## PROBLEM DESCRIPTION
Please copy all of the data that follows exactly, leaving any pictures out.

## THE DATA
++++++++++++++++++++

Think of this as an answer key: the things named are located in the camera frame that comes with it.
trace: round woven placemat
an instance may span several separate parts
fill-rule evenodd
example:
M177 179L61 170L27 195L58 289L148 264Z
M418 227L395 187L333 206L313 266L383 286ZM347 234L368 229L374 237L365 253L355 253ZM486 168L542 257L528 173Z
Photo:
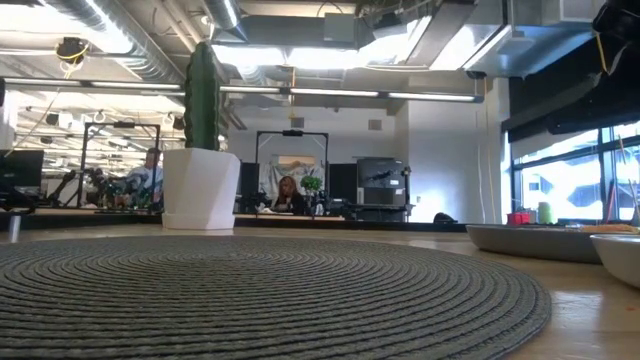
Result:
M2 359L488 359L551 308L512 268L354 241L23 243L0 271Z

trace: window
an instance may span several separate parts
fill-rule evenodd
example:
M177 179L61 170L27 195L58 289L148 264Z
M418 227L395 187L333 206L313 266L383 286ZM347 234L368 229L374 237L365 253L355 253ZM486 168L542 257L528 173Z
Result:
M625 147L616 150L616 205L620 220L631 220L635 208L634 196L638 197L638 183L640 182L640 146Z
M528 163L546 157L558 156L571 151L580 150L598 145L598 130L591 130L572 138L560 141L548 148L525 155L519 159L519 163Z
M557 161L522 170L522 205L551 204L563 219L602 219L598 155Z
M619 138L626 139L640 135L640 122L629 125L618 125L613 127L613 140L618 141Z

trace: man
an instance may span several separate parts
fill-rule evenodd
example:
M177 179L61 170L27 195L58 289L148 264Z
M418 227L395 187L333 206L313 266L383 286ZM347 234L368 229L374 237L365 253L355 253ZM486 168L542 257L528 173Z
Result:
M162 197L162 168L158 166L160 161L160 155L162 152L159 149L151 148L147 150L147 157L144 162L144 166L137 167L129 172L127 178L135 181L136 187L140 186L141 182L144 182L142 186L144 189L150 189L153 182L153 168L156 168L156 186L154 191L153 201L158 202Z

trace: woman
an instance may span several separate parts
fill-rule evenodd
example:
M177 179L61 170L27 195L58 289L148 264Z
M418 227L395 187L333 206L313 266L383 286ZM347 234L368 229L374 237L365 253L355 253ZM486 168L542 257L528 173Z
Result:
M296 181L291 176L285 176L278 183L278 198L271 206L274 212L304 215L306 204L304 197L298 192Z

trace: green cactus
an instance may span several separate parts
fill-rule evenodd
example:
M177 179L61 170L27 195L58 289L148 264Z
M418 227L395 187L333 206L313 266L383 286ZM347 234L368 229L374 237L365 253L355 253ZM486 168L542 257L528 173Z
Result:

++++++++++++++++++++

## SOLUTION TO THE EXERCISE
Think of this as an answer key: the things named are located in the camera frame that comes with it.
trace: round woven placemat
an instance may span several separate parts
fill-rule evenodd
example:
M177 179L61 170L27 195L58 289L148 264Z
M418 227L395 187L333 206L313 266L383 286ZM347 234L368 229L374 237L365 253L355 253ZM486 168L542 257L528 173Z
Photo:
Result:
M2 359L488 359L551 308L512 268L354 241L23 243L0 271Z

trace: window
an instance may span several separate parts
fill-rule evenodd
example:
M177 179L61 170L27 195L58 289L148 264Z
M418 227L395 187L333 206L313 266L383 286ZM347 234L368 229L374 237L365 253L355 253ZM486 168L542 257L528 173Z
Result:
M625 147L616 150L616 205L620 220L631 220L635 208L634 196L638 197L638 183L640 182L640 146Z
M528 163L546 157L558 156L571 151L580 150L598 145L598 130L591 130L572 138L560 141L548 148L525 155L519 159L519 163Z
M557 161L522 170L522 205L551 204L563 219L602 219L598 155Z
M619 138L626 139L640 135L640 122L629 125L618 125L613 127L613 140L618 141Z

trace: man
an instance may span several separate parts
fill-rule evenodd
example:
M177 179L61 170L27 195L58 289L148 264Z
M418 227L395 187L333 206L313 266L383 286ZM347 234L368 229L374 237L365 253L355 253ZM486 168L542 257L528 173Z
Result:
M162 197L162 168L158 166L160 161L160 155L162 152L159 149L151 148L147 150L147 157L144 162L144 166L137 167L129 172L127 178L135 181L136 187L140 186L141 182L144 182L142 186L144 189L150 189L153 182L153 168L156 168L156 186L154 191L153 201L158 202Z

trace: woman
an instance may span several separate parts
fill-rule evenodd
example:
M177 179L61 170L27 195L58 289L148 264Z
M418 227L395 187L333 206L313 266L383 286ZM347 234L368 229L374 237L365 253L355 253ZM486 168L542 257L528 173Z
Result:
M296 181L291 176L285 176L278 183L278 198L271 206L274 212L304 215L306 204L304 197L298 192Z

trace: green cactus
an instance may span several separate parts
fill-rule evenodd
example:
M177 179L61 170L27 195L58 289L148 264Z
M418 227L395 187L333 206L313 266L383 286ZM347 234L368 229L374 237L365 253L355 253ZM486 168L542 257L528 173Z
Result:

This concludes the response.